→ **TASK GOAL**:
Each line of the listing must be set down exactly as it stands.

→ **SOURCE DATA**:
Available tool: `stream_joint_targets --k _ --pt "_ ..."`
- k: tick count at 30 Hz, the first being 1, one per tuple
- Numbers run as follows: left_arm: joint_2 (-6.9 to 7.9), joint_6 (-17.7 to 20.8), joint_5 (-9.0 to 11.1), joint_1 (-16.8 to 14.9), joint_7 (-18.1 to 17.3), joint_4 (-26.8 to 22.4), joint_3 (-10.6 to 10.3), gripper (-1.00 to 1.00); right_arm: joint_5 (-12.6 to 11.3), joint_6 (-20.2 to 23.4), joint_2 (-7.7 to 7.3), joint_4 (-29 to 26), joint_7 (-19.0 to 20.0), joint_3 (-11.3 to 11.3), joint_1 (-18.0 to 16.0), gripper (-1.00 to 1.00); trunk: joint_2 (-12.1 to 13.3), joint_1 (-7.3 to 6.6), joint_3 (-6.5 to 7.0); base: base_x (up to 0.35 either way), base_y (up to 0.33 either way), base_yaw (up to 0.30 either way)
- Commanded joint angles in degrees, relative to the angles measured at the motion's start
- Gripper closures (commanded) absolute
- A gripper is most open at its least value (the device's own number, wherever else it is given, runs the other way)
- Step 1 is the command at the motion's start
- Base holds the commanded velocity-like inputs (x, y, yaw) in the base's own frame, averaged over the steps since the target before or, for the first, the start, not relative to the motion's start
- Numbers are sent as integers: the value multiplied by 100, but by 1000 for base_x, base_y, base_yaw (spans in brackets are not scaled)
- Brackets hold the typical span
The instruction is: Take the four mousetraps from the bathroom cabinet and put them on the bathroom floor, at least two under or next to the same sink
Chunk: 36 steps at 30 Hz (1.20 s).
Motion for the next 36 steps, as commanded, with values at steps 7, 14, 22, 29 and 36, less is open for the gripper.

→ **SOLUTION**:
Available tool: `stream_joint_targets --k _ --pt "_ ..."`
- k: tick count at 30 Hz, the first being 1, one per tuple
- Numbers run as follows: left_arm: joint_2 (-6.9 to 7.9), joint_6 (-17.7 to 20.8), joint_5 (-9.0 to 11.1), joint_1 (-16.8 to 14.9), joint_7 (-18.1 to 17.3), joint_4 (-26.8 to 22.4), joint_3 (-10.6 to 10.3), gripper (-1.00 to 1.00); right_arm: joint_5 (-12.6 to 11.3), joint_6 (-20.2 to 23.4), joint_2 (-7.7 to 7.3), joint_4 (-29 to 26), joint_7 (-19.0 to 20.0), joint_3 (-11.3 to 11.3), joint_1 (-18.0 to 16.0), gripper (-1.00 to 1.00); trunk: joint_2 (-12.1 to 13.3), joint_1 (-7.3 to 6.6), joint_3 (-6.5 to 7.0); base: base_x (up to 0.35 either way), base_y (up to 0.33 either way), base_yaw (up to 0.30 either way)
- Commanded joint angles in degrees, relative to the angles measured at the motion's start
- Gripper closures (commanded) absolute
- A gripper is most open at its least value (the device's own number, wherever else it is given, runs the other way)
- Step 1 is the command at the motion's start
- Base holds the commanded velocity-like inputs (x, y, yaw) in the base's own frame, averaged over the steps since the target before or, for the first, the start, not relative to the motion's start
- Numbers are sent as integers: the value multiplied by 100, but by 1000 for base_x, base_y, base_yaw (spans in brackets are not scaled)
- Brackets hold the typical span
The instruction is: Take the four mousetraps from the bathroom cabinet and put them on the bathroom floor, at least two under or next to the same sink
Chunk: 36 steps at 30 Hz (1.20 s).
Motion for the next 36 steps, as commanded, with values at steps 7, 14, 22, 29 and 36, less is open for the gripper.

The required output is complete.